* _TASK DETAILS_
Search the records that follow and extract every line containing the string "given".
:: SOURCE INFORMATION
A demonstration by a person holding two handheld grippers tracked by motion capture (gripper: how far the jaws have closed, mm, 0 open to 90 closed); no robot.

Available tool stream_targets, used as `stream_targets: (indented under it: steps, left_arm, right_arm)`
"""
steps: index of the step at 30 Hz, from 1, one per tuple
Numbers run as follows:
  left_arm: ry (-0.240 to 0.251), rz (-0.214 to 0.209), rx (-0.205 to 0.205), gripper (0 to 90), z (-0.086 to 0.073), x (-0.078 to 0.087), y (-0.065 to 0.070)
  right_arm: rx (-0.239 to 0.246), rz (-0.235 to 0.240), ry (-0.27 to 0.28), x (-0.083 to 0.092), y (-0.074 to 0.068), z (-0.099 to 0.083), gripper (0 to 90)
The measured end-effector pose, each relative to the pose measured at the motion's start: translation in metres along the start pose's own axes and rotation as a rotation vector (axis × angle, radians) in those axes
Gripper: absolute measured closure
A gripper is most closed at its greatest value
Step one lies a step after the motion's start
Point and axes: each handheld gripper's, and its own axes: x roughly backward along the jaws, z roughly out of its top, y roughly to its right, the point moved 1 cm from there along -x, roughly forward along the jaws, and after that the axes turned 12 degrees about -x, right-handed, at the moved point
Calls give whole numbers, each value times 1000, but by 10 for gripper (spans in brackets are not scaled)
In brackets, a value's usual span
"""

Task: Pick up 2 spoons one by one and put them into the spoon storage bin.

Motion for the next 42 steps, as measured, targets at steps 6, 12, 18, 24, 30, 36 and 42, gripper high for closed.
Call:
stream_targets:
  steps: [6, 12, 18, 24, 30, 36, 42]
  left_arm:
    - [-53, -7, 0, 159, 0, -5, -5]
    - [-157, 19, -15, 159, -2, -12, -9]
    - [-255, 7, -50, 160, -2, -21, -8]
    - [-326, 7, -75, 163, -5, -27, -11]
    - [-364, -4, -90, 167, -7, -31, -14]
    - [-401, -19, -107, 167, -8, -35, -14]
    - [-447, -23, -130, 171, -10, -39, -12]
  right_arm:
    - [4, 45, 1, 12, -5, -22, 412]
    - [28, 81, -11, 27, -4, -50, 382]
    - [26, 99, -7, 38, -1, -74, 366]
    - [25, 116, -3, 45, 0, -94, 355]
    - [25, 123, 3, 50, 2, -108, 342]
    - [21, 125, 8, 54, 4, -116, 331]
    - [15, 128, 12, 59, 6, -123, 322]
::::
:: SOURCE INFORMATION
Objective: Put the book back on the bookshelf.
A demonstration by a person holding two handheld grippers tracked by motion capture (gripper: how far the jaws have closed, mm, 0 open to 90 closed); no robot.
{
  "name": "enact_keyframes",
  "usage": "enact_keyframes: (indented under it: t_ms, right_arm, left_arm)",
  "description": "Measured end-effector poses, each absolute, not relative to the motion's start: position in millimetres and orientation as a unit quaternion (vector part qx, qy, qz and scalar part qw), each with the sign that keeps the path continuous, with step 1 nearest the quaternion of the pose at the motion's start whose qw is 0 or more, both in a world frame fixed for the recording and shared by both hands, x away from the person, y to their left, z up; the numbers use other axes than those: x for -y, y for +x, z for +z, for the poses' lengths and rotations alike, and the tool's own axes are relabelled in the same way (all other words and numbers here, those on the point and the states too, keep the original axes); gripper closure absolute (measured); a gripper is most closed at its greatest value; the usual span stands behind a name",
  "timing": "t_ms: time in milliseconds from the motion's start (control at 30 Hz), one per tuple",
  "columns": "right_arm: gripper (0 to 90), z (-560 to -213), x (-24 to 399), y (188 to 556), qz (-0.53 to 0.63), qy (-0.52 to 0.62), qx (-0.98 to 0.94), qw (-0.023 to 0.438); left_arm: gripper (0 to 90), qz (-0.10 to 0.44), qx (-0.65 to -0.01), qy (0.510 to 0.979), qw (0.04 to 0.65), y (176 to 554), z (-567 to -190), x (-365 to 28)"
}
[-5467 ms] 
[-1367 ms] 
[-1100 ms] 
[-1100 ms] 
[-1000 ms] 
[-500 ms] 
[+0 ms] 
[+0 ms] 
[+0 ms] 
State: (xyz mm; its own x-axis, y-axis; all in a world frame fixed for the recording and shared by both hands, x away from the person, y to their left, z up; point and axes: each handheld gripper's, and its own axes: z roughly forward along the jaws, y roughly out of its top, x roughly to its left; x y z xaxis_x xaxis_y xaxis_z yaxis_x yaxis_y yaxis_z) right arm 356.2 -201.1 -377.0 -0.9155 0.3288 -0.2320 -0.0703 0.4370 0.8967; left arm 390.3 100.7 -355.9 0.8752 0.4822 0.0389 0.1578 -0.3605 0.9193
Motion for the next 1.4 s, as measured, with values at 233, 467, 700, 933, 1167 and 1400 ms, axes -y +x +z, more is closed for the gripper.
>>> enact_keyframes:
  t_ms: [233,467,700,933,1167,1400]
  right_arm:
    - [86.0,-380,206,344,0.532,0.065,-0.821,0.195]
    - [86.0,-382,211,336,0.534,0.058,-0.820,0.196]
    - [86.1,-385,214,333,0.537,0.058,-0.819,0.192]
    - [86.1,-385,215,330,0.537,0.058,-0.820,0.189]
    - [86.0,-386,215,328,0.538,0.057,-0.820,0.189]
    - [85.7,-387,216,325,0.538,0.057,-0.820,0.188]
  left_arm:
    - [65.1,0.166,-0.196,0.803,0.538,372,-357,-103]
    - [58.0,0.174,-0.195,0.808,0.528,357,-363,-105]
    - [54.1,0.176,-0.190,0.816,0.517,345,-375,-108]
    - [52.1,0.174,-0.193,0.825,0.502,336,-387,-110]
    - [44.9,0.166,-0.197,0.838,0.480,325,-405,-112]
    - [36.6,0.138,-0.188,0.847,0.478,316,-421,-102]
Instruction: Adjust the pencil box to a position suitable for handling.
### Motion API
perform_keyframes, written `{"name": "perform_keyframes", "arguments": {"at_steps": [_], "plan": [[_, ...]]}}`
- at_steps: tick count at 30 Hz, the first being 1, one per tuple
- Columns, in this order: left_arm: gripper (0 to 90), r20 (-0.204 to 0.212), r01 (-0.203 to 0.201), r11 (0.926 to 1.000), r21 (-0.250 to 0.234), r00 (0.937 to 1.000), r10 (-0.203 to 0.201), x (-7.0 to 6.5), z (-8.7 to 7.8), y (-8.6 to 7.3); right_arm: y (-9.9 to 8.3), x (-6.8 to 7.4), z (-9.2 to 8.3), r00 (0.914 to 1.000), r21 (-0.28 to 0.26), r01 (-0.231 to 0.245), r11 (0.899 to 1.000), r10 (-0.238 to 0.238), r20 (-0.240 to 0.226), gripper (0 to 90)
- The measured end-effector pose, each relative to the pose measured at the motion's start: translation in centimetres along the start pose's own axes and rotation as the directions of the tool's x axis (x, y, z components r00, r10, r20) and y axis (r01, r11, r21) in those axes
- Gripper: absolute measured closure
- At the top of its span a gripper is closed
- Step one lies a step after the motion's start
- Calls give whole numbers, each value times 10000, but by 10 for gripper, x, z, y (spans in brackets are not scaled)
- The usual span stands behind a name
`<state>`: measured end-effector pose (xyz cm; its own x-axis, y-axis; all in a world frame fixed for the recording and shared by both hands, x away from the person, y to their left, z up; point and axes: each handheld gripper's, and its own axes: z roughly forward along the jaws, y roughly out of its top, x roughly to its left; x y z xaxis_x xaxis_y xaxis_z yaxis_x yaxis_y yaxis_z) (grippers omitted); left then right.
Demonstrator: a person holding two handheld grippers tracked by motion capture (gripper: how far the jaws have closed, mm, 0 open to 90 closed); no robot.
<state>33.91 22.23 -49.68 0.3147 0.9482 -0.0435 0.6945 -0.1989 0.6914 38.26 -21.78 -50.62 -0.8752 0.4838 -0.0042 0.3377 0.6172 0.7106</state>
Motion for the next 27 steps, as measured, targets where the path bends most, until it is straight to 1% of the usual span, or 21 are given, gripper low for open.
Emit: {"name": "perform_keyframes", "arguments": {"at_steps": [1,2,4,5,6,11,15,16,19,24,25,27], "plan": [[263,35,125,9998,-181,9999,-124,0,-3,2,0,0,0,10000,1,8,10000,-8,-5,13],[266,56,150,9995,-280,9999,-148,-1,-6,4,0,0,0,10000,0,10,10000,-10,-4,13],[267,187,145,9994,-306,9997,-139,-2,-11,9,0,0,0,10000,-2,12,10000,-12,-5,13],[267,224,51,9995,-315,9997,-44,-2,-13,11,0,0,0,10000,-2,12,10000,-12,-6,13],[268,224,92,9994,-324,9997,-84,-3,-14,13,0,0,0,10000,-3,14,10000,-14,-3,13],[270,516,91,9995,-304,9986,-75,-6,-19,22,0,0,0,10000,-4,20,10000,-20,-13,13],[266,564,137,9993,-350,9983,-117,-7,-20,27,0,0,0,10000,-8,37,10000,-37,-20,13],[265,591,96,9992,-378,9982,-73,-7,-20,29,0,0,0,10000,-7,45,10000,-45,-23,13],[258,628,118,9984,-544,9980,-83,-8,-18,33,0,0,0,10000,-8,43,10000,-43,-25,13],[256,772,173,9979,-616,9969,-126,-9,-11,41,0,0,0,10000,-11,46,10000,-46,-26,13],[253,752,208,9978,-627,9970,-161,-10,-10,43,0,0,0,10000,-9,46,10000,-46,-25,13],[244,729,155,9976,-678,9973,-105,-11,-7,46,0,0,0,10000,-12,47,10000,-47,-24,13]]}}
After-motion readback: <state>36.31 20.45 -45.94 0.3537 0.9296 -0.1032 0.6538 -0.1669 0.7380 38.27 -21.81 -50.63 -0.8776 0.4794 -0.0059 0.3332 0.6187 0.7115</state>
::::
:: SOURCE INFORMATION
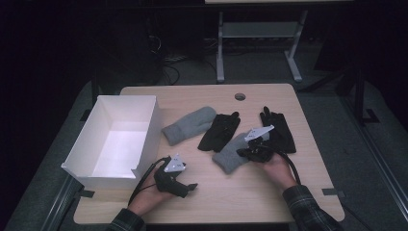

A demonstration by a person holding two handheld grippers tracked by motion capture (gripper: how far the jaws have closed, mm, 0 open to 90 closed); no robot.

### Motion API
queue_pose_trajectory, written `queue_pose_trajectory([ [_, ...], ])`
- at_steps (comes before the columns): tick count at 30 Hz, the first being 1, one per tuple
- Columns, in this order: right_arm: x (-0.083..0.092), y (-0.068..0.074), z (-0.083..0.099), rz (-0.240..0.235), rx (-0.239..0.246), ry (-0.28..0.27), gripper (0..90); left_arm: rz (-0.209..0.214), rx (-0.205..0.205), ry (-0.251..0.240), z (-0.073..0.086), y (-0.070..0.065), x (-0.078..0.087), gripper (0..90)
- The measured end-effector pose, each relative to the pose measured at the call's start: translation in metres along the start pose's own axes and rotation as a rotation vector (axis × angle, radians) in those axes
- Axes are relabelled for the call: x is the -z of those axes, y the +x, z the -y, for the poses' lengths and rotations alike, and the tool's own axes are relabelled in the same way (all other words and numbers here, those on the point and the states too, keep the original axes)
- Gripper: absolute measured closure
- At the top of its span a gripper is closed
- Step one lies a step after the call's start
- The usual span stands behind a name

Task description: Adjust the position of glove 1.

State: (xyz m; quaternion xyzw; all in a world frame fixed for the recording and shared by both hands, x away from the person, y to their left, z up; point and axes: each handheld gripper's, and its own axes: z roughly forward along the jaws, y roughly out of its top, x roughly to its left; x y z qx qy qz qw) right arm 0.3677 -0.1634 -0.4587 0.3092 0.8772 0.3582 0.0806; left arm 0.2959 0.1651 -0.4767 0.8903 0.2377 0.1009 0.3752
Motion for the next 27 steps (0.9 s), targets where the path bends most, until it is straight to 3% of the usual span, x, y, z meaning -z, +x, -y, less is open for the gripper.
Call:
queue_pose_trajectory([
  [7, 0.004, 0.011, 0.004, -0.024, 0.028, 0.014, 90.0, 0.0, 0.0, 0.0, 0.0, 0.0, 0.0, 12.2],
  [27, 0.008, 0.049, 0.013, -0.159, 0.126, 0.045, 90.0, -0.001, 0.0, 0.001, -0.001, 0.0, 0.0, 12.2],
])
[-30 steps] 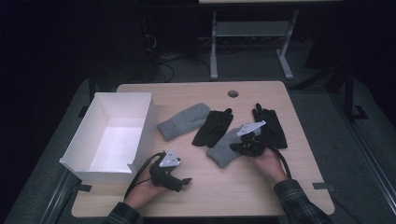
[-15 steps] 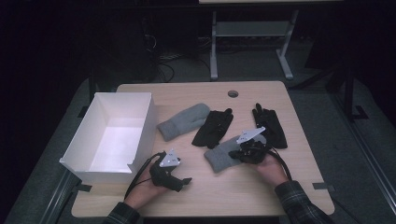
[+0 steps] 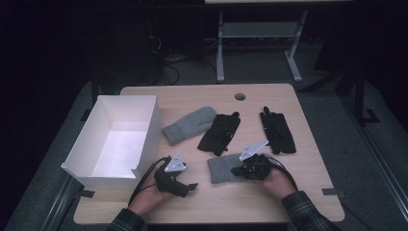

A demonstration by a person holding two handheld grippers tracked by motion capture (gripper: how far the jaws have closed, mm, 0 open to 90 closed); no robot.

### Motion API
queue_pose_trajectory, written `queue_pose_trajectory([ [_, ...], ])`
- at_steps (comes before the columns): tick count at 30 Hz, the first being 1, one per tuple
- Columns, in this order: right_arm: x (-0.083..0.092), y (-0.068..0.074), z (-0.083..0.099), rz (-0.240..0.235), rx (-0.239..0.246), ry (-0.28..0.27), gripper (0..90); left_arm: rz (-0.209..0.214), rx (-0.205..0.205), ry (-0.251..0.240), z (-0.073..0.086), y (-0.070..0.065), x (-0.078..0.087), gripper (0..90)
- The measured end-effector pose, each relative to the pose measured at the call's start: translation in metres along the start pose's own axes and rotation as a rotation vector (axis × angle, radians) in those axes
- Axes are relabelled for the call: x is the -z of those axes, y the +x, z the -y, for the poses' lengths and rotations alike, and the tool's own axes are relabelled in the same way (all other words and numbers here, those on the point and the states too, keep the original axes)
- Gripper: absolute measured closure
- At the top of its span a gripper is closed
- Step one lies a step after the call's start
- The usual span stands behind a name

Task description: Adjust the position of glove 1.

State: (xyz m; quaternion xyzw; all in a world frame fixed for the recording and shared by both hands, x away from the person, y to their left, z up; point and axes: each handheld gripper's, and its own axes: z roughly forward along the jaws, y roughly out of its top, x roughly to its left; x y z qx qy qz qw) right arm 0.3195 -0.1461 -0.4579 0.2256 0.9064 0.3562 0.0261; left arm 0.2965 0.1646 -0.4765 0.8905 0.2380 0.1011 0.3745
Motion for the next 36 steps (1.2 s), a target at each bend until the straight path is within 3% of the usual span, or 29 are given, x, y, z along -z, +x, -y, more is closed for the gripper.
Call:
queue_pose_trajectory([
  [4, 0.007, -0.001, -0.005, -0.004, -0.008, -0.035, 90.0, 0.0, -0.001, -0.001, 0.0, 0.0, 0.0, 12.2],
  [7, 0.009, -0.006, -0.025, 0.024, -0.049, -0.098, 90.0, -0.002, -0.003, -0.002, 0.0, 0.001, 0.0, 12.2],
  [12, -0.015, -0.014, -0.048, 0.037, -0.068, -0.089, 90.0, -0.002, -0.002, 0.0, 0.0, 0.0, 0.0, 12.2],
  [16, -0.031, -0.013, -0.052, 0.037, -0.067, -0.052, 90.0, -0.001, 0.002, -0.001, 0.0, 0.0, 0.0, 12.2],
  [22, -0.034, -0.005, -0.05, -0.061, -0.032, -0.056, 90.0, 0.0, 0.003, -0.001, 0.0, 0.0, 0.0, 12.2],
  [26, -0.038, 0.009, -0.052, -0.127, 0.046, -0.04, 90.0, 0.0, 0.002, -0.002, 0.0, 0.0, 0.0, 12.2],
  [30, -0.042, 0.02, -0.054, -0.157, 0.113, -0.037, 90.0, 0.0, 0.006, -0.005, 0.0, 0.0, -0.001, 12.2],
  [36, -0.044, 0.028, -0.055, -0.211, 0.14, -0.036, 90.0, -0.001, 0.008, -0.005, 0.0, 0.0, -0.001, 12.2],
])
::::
* _ANSWER TO THIS EXERCISE_
Motion for the next 27 steps, as measured, targets where the path bends most, until it is straight to 1% of the usual span, or 21 are given, gripper low for open.
Motion for the next 36 steps (1.2 s), a target at each bend until the straight path is within 3% of the usual span, or 29 are given, x, y, z along -z, +x, -y, more is closed for the gripper.

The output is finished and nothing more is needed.